I attended the webinar (the one organized by RL), but I must admit that it seemed fairly complicated. Part of it is that I haven’t done much with AI models, except what is included in some online services that I use.
So in that sense, I don’t really have a preference. But what you propose seems more suitable for an everyday artist like myself. I’m very interested in the developments, but none from what I saw in the webinar was “turn-key”.
So I think what you are proposing, working with a model that can run locally and that is further enhanced by you to make it specifically suitable for AI Render would be very valuable.
I’m not dismissing other models outright, because the demands for animation are more stringent because it requires consistency between frames.
I have used iClone since 2006 (almost 20 years!) and I like it. There are things missing but overall the program has served me well.
What iClone especially misses is the ability to create large environments and simulations like water etc.
So if AI Render could be developed into a hybrid approach where the characters are animated but the look would be AI-enhanced with a particular style. Then the environment like a city for example could be indicated with a prompt or so but would be AI generated.
Anyway, I’m just throwing out some things here.

1 Like

@animagic

I watched the AI Render webinar afterwards, which caused me a lot of headaches.

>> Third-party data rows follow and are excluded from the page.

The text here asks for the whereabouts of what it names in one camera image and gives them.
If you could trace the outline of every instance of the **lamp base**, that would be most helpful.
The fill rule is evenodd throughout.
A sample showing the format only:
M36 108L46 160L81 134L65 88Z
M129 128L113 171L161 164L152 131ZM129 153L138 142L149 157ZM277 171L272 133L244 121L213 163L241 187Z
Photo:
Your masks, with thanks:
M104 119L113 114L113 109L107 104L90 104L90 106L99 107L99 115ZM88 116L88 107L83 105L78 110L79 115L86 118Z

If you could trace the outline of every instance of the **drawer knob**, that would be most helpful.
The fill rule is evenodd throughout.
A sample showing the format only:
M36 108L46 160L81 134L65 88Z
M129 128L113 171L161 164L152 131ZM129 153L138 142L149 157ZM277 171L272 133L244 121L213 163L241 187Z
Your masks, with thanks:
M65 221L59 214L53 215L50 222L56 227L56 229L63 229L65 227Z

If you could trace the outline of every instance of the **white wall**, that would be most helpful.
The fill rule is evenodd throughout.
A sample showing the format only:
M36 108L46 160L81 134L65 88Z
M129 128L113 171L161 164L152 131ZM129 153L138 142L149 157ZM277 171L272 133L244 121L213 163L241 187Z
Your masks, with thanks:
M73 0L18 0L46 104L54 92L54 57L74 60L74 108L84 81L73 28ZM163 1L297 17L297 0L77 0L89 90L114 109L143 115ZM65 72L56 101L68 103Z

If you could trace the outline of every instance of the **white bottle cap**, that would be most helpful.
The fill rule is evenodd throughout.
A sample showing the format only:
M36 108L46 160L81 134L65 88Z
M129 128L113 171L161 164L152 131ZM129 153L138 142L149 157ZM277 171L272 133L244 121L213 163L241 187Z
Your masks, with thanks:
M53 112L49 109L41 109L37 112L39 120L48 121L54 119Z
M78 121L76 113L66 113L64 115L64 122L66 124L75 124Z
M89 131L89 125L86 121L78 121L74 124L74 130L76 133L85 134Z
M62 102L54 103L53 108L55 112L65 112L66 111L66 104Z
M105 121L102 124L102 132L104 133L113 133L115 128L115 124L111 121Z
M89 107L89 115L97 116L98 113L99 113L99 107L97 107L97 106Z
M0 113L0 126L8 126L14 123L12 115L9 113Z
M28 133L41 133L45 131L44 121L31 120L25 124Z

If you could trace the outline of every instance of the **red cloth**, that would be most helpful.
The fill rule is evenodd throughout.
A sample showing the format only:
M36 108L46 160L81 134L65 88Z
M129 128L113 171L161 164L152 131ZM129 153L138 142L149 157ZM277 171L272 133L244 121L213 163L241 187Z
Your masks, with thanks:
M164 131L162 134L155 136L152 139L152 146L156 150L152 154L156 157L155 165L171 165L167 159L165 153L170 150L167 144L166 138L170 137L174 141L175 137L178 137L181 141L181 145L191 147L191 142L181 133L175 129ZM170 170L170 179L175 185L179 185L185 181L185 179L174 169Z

A lot was hinted at, but unfortunately not shown step by step. I don’t have much experience with AI.
I think it’s good that RL wants to improve rendering with AI.
But the many different platforms that were shown.
And above all the nodes, oh my God.
If you could do everything directly from IC8 or CC4/CC5,
that would also be an option for me.

Regards, Robert

1 Like

This is the new SDXL straight out of iClone locally. I didn’t even try hard and the quality is insane.


I am an animator 2D & 3D.
I was initially excited about Reallusion AI render but so far I see no impressive examples of HD animation that would make this a viable alternative to me just rendering in Blender or just using
something like GROK for animating
Still NPR images with fairly consistent backgrounds.